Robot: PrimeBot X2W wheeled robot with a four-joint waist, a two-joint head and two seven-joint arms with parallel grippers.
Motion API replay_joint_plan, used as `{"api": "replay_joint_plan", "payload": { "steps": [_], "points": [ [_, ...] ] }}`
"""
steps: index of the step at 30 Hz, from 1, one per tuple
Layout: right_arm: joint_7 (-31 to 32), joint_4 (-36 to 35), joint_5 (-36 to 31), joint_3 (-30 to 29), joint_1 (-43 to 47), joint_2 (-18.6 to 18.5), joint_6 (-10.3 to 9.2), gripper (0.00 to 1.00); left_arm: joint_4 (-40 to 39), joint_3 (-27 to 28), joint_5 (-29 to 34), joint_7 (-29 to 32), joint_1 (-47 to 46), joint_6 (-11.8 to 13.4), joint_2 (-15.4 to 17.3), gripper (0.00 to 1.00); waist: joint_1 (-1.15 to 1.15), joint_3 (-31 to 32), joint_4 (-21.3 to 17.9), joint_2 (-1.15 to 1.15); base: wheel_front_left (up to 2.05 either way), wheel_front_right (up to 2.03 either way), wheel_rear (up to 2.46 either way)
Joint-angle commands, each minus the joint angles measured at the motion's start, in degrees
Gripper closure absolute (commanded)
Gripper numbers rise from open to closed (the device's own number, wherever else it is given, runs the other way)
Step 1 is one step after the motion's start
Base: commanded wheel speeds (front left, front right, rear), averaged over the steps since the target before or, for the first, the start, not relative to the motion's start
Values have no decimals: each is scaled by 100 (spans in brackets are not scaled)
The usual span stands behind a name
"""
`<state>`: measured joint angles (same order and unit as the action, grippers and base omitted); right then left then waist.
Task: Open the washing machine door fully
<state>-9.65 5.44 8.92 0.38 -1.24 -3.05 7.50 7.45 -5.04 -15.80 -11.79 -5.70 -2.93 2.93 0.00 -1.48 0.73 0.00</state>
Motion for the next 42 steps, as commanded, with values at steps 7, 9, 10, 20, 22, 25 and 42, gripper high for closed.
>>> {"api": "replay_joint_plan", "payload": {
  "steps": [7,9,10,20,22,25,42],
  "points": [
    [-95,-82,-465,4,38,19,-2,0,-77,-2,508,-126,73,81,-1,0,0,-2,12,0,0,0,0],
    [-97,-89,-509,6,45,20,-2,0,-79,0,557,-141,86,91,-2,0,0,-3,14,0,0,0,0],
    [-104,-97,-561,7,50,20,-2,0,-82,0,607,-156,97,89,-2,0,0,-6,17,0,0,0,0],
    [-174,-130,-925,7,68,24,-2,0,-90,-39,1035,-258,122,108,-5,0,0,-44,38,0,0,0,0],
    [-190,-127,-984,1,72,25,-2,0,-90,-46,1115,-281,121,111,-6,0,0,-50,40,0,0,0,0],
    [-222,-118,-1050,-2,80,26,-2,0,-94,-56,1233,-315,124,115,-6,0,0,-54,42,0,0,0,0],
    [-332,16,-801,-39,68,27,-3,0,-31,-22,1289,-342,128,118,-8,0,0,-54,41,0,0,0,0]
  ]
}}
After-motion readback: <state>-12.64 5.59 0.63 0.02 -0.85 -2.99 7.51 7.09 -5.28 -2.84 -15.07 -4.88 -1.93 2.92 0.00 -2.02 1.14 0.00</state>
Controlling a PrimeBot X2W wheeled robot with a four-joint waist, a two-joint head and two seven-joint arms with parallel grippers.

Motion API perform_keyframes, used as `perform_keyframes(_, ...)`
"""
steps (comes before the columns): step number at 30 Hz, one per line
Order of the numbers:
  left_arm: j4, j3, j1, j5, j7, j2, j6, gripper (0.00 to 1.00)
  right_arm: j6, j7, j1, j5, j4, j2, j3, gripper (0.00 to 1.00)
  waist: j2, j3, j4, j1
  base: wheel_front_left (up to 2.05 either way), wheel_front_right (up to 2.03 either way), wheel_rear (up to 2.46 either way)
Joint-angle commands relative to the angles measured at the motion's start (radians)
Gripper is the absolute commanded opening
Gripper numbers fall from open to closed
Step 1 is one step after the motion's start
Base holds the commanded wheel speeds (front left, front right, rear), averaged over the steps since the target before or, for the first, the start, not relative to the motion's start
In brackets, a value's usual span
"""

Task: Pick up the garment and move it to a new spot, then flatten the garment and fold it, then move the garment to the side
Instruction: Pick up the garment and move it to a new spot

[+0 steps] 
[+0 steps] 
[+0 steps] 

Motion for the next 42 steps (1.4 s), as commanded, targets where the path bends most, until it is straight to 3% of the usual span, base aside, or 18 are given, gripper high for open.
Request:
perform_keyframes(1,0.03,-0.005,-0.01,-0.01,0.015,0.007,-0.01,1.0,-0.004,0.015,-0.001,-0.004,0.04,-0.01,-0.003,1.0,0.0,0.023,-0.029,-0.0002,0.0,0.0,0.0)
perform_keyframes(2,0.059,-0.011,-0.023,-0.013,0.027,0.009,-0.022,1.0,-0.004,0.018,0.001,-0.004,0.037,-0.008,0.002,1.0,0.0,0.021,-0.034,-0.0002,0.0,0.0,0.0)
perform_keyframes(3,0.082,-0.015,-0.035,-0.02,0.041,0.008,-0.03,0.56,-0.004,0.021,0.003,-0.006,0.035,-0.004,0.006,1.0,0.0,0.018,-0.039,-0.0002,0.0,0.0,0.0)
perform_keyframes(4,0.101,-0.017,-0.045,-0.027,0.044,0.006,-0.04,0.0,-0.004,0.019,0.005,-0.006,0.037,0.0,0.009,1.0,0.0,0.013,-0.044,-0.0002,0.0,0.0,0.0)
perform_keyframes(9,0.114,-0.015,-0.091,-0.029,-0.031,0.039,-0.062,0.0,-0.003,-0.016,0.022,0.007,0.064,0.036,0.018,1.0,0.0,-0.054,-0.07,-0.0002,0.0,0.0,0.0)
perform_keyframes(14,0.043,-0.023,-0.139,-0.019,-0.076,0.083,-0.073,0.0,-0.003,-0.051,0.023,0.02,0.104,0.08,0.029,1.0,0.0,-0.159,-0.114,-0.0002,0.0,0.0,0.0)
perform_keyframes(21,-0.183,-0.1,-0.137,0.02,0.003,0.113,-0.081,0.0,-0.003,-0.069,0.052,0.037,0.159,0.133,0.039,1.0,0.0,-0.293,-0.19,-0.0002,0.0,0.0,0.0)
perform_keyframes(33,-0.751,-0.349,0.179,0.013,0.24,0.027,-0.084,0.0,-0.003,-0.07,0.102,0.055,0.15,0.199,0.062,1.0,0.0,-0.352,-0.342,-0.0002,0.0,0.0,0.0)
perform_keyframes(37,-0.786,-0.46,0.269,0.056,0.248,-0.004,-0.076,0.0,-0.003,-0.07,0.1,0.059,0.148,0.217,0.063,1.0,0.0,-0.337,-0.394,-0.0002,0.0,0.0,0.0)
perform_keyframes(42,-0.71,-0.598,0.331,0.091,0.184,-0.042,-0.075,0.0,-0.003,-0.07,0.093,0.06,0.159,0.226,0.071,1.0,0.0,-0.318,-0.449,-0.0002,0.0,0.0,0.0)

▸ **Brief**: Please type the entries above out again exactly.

▸ **Response to this task**:
Robot: PrimeBot X2W wheeled robot with a four-joint waist, a two-joint head and two seven-joint arms with parallel grippers.
Motion API replay_joint_plan, used as `{"api": "replay_joint_plan", "payload": { "steps": [_], "points": [ [_, ...] ] }}`
"""
steps: index of the step at 30 Hz, from 1, one per tuple
Layout: right_arm: joint_7 (-31 to 32), joint_4 (-36 to 35), joint_5 (-36 to 31), joint_3 (-30 to 29), joint_1 (-43 to 47), joint_2 (-18.6 to 18.5), joint_6 (-10.3 to 9.2), gripper (0.00 to 1.00); left_arm: joint_4 (-40 to 39), joint_3 (-27 to 28), joint_5 (-29 to 34), joint_7 (-29 to 32), joint_1 (-47 to 46), joint_6 (-11.8 to 13.4), joint_2 (-15.4 to 17.3), gripper (0.00 to 1.00); waist: joint_1 (-1.15 to 1.15), joint_3 (-31 to 32), joint_4 (-21.3 to 17.9), joint_2 (-1.15 to 1.15); base: wheel_front_left (up to 2.05 either way), wheel_front_right (up to 2.03 either way), wheel_rear (up to 2.46 either way)
Joint-angle commands, each minus the joint angles measured at the motion's start, in degrees
Gripper closure absolute (commanded)
Gripper numbers rise from open to closed (the device's own number, wherever else it is given, runs the other way)
Step 1 is one step after the motion's start
Base: commanded wheel speeds (front left, front right, rear), averaged over the steps since the target before or, for the first, the start, not relative to the motion's start
Values have no decimals: each is scaled by 100 (spans in brackets are not scaled)
The usual span stands behind a name
"""
`<state>`: measured joint angles (same order and unit as the action, grippers and base omitted); right then left then waist.
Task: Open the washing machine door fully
<state>-9.65 5.44 8.92 0.38 -1.24 -3.05 7.50 7.45 -5.04 -15.80 -11.79 -5.70 -2.93 2.93 0.00 -1.48 0.73 0.00</state>
Motion for the next 42 steps, as commanded, with values at steps 7, 9, 10, 20, 22, 25 and 42, gripper high for closed.
>>> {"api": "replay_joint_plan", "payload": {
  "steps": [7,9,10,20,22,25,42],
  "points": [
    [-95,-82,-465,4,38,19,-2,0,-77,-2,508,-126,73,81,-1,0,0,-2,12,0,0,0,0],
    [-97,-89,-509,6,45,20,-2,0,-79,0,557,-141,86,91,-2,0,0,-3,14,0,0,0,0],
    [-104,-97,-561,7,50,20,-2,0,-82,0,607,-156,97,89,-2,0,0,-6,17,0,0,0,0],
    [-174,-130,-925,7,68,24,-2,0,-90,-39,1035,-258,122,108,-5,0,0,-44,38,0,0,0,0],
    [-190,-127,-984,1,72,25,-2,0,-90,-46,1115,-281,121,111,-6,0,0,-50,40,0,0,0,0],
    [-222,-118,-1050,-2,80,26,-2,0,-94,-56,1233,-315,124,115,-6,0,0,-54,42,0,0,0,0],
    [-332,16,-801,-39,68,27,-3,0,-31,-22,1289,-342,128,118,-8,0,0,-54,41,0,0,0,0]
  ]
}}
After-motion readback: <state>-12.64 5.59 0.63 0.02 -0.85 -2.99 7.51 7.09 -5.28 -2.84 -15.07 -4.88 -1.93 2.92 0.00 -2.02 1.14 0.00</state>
Controlling a PrimeBot X2W wheeled robot with a four-joint waist, a two-joint head and two seven-joint arms with parallel grippers.

Motion API perform_keyframes, used as `perform_keyframes(_, ...)`
"""
steps (comes before the columns): step number at 30 Hz, one per line
Order of the numbers:
  left_arm: j4, j3, j1, j5, j7, j2, j6, gripper (0.00 to 1.00)
  right_arm: j6, j7, j1, j5, j4, j2, j3, gripper (0.00 to 1.00)
  waist: j2, j3, j4, j1
  base: wheel_front_left (up to 2.05 either way), wheel_front_right (up to 2.03 either way), wheel_rear (up to 2.46 either way)
Joint-angle commands relative to the angles measured at the motion's start (radians)
Gripper is the absolute commanded opening
Gripper numbers fall from open to closed
Step 1 is one step after the motion's start
Base holds the commanded wheel speeds (front left, front right, rear), averaged over the steps since the target before or, for the first, the start, not relative to the motion's start
In brackets, a value's usual span
"""

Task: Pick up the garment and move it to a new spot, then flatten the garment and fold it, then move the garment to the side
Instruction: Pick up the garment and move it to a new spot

[+0 steps] 
[+0 steps] 
[+0 steps] 

Motion for the next 42 steps (1.4 s), as commanded, targets where the path bends most, until it is straight to 3% of the usual span, base aside, or 18 are given, gripper high for open.
Request:
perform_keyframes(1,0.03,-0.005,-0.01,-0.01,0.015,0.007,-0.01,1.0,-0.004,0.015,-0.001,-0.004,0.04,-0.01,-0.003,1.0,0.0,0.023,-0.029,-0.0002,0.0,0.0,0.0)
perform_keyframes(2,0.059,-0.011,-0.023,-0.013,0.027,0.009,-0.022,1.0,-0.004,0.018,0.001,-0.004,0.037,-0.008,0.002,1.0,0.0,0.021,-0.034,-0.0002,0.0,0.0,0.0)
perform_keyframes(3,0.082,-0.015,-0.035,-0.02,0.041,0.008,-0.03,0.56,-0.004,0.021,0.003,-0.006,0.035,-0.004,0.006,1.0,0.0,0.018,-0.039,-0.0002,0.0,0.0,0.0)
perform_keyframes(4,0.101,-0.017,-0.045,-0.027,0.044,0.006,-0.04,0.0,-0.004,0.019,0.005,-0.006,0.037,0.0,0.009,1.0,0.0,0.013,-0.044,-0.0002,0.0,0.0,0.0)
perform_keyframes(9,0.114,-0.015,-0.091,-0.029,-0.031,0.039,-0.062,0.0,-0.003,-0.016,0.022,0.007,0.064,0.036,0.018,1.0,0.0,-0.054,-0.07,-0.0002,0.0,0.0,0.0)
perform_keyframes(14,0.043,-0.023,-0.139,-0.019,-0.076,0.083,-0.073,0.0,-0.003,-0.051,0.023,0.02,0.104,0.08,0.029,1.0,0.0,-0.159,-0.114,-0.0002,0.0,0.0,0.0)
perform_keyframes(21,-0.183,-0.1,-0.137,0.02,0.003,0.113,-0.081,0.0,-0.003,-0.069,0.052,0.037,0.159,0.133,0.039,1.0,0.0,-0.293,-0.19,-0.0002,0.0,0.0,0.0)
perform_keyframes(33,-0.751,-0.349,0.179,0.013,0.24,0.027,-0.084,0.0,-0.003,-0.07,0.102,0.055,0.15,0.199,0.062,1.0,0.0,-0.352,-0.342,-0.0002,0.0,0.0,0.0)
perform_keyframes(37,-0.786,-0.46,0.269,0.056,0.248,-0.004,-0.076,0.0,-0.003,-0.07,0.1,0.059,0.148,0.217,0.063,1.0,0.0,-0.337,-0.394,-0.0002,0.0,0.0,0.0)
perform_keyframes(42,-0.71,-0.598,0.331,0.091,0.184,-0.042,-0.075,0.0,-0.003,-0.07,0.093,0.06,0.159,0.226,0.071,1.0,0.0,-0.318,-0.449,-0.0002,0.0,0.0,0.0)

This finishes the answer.